**Task details**
Only one stretch of the data below is wanted: the lines starting at the one with "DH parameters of" and ending at the one with "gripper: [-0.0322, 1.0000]", both included, given again exactly.

**Dataset content**
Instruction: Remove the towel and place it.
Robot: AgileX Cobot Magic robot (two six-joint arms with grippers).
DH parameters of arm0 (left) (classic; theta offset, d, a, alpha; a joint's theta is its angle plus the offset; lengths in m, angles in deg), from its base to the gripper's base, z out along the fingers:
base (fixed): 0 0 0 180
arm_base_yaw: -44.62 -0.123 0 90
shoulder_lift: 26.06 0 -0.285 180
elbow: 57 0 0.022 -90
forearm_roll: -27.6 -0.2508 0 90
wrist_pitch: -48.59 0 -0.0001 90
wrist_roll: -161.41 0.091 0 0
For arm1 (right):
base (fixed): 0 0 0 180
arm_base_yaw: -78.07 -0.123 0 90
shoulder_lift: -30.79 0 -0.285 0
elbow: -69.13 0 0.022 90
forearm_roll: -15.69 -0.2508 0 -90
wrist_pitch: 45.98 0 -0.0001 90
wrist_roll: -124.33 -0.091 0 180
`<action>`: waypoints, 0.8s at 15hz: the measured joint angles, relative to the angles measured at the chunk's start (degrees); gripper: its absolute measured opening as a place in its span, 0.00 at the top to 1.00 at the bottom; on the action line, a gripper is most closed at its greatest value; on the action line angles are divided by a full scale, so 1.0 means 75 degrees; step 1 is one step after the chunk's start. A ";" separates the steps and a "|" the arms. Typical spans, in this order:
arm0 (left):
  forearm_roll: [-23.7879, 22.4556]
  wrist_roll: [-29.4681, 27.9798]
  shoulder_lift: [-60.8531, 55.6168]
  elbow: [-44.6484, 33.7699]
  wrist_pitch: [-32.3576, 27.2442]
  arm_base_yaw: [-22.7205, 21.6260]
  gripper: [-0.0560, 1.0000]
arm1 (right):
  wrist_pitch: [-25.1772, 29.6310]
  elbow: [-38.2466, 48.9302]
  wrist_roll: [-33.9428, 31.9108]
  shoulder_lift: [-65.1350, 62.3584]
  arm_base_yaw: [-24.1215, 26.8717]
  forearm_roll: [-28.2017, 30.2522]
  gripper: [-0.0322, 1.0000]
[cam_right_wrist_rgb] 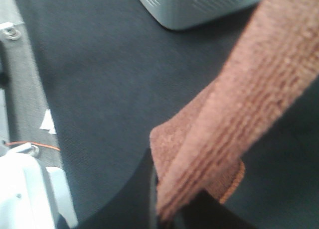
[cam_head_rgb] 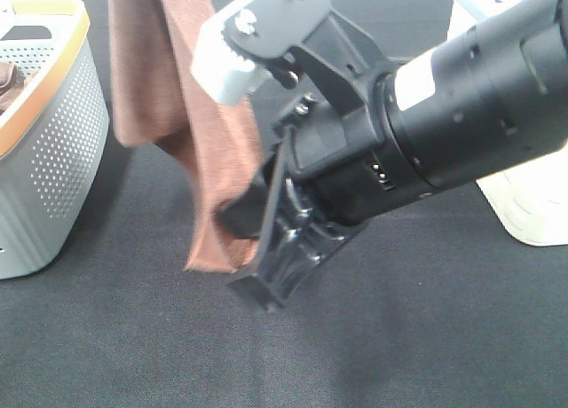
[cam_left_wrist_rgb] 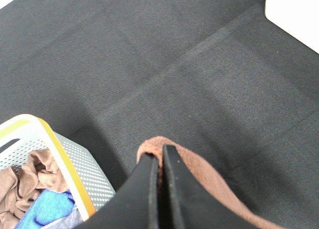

**Answer below**
DH parameters of arm0 (left) (classic; theta offset, d, a, alpha; a joint's theta is its angle plus the offset; lengths in m, angles in deg), from its base to the gripper's base, z out along the fingers:
base (fixed): 0 0 0 180
arm_base_yaw: -44.62 -0.123 0 90
shoulder_lift: 26.06 0 -0.285 180
elbow: 57 0 0.022 -90
forearm_roll: -27.6 -0.2508 0 90
wrist_pitch: -48.59 0 -0.0001 90
wrist_roll: -161.41 0.091 0 0
For arm1 (right):
base (fixed): 0 0 0 180
arm_base_yaw: -78.07 -0.123 0 90
shoulder_lift: -30.79 0 -0.285 0
elbow: -69.13 0 0.022 90
forearm_roll: -15.69 -0.2508 0 -90
wrist_pitch: 45.98 0 -0.0001 90
wrist_roll: -124.33 -0.091 0 180
`<action>`: waypoints, 0.8s at 15hz: the measured joint angles, relative to the angles measured at the chunk's start (degrees); gripper: its absolute measured opening as a place in its span, 0.00 at the top to 1.00 at the bottom; on the action line, a gripper is most closed at its greatest value; on the action line angles are divided by a full scale, so 1.0 means 75 degrees; step 1 is one step after the chunk's start. A ";" separates the steps and a "|" the arms. Typical spans, in this order:
arm0 (left):
  forearm_roll: [-23.7879, 22.4556]
  wrist_roll: [-29.4681, 27.9798]
  shoulder_lift: [-60.8531, 55.6168]
  elbow: [-44.6484, 33.7699]
  wrist_pitch: [-32.3576, 27.2442]
  arm_base_yaw: [-22.7205, 21.6260]
  gripper: [-0.0560, 1.0000]
arm1 (right):
  wrist_pitch: [-25.1772, 29.6310]
  elbow: [-38.2466, 48.9302]
  wrist_roll: [-33.9428, 31.9108]
  shoulder_lift: [-65.1350, 62.3584]
  arm_base_yaw: [-24.1215, 26.8717]
  forearm_roll: [-28.2017, 30.2522]
  gripper: [-0.0322, 1.0000]

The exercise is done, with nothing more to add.